Download our latest report for insights into the challenges and solutions around U.S. electrification.
A lot has changed within the clean energy movement over the last decade. Most American homeowners are beginning to better understand how their solar + storage systems work. For instance, it’s commonly known that this combo can help them cut utility costs and offer more security during a power outage. But there are also a few things that should be common knowledge but often aren’t—like the fact that their inverter can trip if the system is overloaded. Today, we’ll dive into what nuisance tripping is, along with ways to prevent it. And yes, it’s as annoying as it sounds.
An inverter is a vital component of every home solar system. It converts the direct current (DC) electricity that solar panels produce into usable alternating current (AC) electricity for home use. Batteries also store DC energy. When you add an energy storage system into the mix, the battery is paired with an inverter so that the solar + storage system works as a cohesive unit.

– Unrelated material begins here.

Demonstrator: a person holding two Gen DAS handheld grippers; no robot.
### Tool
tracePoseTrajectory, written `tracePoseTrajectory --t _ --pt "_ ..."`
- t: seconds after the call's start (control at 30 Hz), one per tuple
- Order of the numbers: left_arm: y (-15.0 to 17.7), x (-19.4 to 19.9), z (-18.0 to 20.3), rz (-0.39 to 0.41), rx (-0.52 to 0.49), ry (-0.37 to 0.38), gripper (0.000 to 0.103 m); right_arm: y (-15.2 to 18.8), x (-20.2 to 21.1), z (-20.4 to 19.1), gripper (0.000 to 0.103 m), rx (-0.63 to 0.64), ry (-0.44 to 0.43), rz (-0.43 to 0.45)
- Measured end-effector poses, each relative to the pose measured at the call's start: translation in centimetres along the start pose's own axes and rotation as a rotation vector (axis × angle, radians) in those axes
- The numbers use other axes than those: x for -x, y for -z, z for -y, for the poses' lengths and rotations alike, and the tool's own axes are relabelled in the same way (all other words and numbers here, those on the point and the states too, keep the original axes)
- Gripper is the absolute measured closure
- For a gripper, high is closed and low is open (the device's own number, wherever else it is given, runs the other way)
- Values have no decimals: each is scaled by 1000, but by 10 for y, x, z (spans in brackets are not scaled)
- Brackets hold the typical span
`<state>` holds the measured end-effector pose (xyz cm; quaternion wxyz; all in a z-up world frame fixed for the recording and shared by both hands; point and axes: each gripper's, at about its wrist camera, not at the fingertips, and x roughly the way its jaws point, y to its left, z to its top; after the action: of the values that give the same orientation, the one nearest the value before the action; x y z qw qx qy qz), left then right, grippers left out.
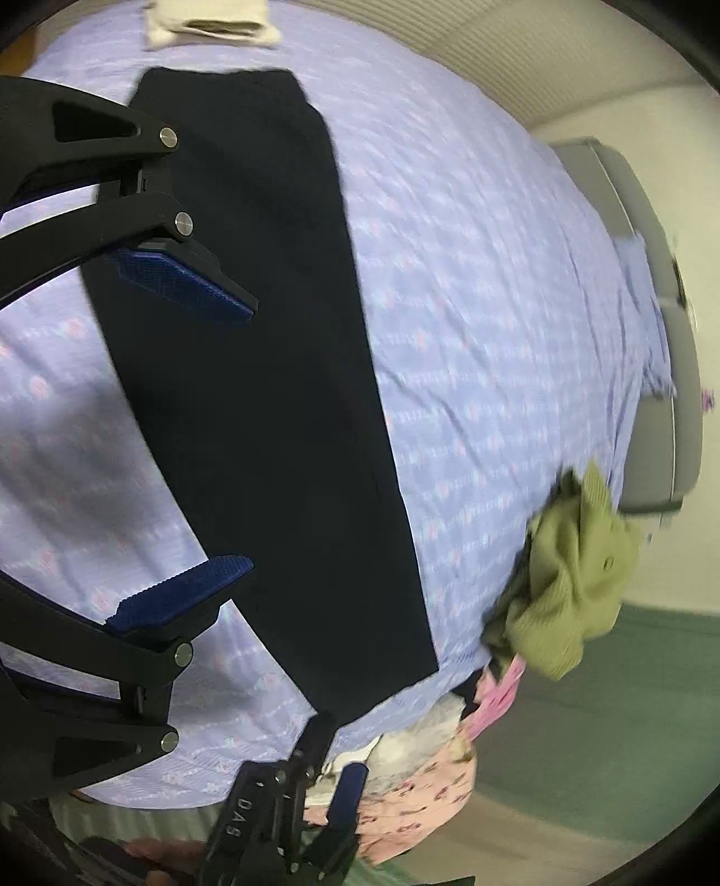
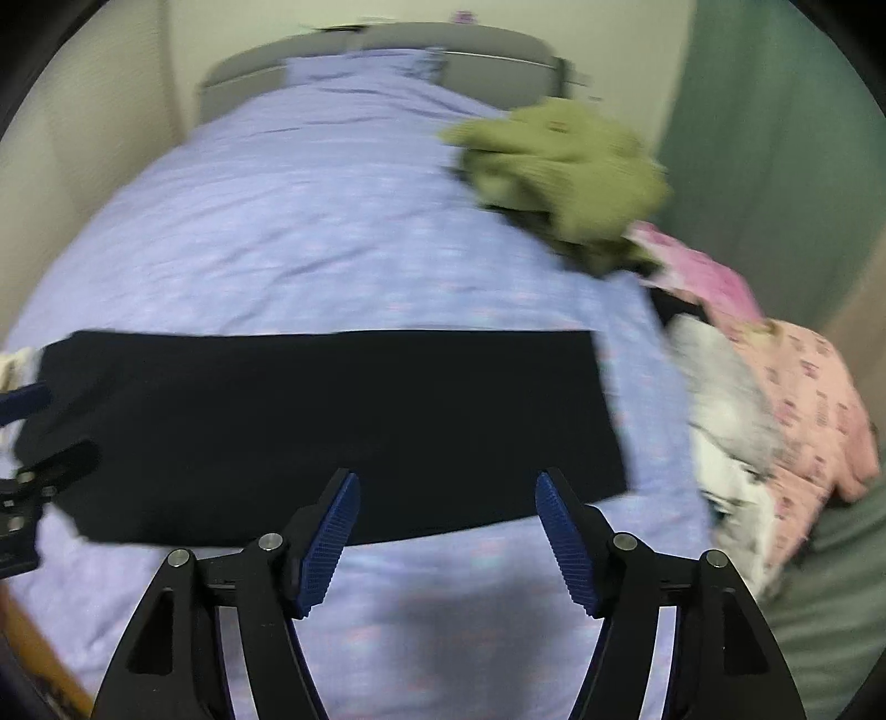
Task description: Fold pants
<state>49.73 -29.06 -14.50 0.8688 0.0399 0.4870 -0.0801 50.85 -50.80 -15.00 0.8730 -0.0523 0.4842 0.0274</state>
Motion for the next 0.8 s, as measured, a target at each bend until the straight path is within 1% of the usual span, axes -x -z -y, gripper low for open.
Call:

During an outage, the excess energy stored in the battery is used to run the home. It seems like a simple concept but without the proper setup, there are a couple of things that can go wrong:
Without energy management, too many electrical loads running simultaneously can cause the solar inverter to trip or turn off completely.
Without strategically allocating power, the solar battery could quickly deplete.
Without manual intervention, you have limited ability to change essential appliances as needed.
The best thing an installer can do is set you up with a way to optimize your stored energy and prevent the above issues from happening. It’s common practice for solar installers to stack additional inverters onto the system or turn to protected loads panels to do the job. But this stacking tends to come with a hefty price tag and protected loads panels have no flexibility. Luckily, a more intelligent solution has hit the market at a very competitive price, smart panels. But we’re getting a little ahead of ourselves. First, let’s talk about what nuisance tripping is.
Inverters have a maximum power threshold that they can continuously output. Nuisance tripping occurs when several large electrical loads run simultaneously and exceed that threshold. This causes the inverter to shut down, preventing the battery from properly doing its job. And it doesn’t take long for this to happen. The backup system only needs to be overburdened with a simultaneous occurrence for a very short period of time before nuisance tripping will take effect. We’re talking seconds. Once this happens, you can expect a blackout that will require a manual reset from a technician. As you can imagine, this can be costly and the wait for repair – frustrating.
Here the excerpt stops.